**PROBLEM STATEMENT:** Once the data has been read, return all of it precisely as written.

**DATASET CONTENT:**
***
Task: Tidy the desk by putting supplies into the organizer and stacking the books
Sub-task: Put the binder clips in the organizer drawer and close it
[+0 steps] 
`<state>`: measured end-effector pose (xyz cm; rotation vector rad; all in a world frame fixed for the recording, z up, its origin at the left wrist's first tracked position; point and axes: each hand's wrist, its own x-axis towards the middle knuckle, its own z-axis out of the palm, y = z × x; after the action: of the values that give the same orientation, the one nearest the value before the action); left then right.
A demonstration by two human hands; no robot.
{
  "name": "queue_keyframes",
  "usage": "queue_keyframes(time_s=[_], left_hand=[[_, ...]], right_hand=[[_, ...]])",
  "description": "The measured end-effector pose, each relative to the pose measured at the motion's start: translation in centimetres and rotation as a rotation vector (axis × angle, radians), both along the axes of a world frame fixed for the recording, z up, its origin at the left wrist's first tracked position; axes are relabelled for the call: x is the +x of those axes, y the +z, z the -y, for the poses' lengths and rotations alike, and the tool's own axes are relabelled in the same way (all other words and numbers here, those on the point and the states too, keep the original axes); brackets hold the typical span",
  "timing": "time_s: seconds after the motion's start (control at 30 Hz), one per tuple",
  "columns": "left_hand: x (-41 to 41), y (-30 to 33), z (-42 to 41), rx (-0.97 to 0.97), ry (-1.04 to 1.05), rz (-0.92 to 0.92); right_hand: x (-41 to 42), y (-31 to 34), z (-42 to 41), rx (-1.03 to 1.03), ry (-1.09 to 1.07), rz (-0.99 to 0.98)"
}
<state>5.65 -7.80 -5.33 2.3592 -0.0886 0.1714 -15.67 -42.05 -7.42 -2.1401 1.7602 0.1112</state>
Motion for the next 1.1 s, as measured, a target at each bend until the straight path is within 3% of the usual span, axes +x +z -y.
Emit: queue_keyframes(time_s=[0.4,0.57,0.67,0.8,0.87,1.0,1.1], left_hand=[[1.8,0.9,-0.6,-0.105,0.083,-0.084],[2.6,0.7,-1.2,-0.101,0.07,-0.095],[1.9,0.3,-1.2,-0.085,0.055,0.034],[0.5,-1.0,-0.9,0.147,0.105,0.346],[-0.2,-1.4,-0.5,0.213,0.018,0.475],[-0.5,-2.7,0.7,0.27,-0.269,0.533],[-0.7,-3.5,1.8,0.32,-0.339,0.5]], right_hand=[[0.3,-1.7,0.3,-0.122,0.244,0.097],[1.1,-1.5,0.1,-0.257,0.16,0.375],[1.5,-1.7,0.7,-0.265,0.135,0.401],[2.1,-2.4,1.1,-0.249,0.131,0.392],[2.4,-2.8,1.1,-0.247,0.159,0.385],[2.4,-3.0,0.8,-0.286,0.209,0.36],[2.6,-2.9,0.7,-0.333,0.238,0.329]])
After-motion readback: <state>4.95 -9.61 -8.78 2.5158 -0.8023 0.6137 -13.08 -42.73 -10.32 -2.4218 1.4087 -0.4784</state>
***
**SOLUTION TO THE PROBLEM:**
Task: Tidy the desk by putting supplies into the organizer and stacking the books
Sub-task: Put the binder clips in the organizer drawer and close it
[+0 steps] 
`<state>`: measured end-effector pose (xyz cm; rotation vector rad; all in a world frame fixed for the recording, z up, its origin at the left wrist's first tracked position; point and axes: each hand's wrist, its own x-axis towards the middle knuckle, its own z-axis out of the palm, y = z × x; after the action: of the values that give the same orientation, the one nearest the value before the action); left then right.
A demonstration by two human hands; no robot.
{
  "name": "queue_keyframes",
  "usage": "queue_keyframes(time_s=[_], left_hand=[[_, ...]], right_hand=[[_, ...]])",
  "description": "The measured end-effector pose, each relative to the pose measured at the motion's start: translation in centimetres and rotation as a rotation vector (axis × angle, radians), both along the axes of a world frame fixed for the recording, z up, its origin at the left wrist's first tracked position; axes are relabelled for the call: x is the +x of those axes, y the +z, z the -y, for the poses' lengths and rotations alike, and the tool's own axes are relabelled in the same way (all other words and numbers here, those on the point and the states too, keep the original axes); brackets hold the typical span",
  "timing": "time_s: seconds after the motion's start (control at 30 Hz), one per tuple",
  "columns": "left_hand: x (-41 to 41), y (-30 to 33), z (-42 to 41), rx (-0.97 to 0.97), ry (-1.04 to 1.05), rz (-0.92 to 0.92); right_hand: x (-41 to 42), y (-31 to 34), z (-42 to 41), rx (-1.03 to 1.03), ry (-1.09 to 1.07), rz (-0.99 to 0.98)"
}
<state>5.65 -7.80 -5.33 2.3592 -0.0886 0.1714 -15.67 -42.05 -7.42 -2.1401 1.7602 0.1112</state>
Motion for the next 1.1 s, as measured, a target at each bend until the straight path is within 3% of the usual span, axes +x +z -y.
Emit: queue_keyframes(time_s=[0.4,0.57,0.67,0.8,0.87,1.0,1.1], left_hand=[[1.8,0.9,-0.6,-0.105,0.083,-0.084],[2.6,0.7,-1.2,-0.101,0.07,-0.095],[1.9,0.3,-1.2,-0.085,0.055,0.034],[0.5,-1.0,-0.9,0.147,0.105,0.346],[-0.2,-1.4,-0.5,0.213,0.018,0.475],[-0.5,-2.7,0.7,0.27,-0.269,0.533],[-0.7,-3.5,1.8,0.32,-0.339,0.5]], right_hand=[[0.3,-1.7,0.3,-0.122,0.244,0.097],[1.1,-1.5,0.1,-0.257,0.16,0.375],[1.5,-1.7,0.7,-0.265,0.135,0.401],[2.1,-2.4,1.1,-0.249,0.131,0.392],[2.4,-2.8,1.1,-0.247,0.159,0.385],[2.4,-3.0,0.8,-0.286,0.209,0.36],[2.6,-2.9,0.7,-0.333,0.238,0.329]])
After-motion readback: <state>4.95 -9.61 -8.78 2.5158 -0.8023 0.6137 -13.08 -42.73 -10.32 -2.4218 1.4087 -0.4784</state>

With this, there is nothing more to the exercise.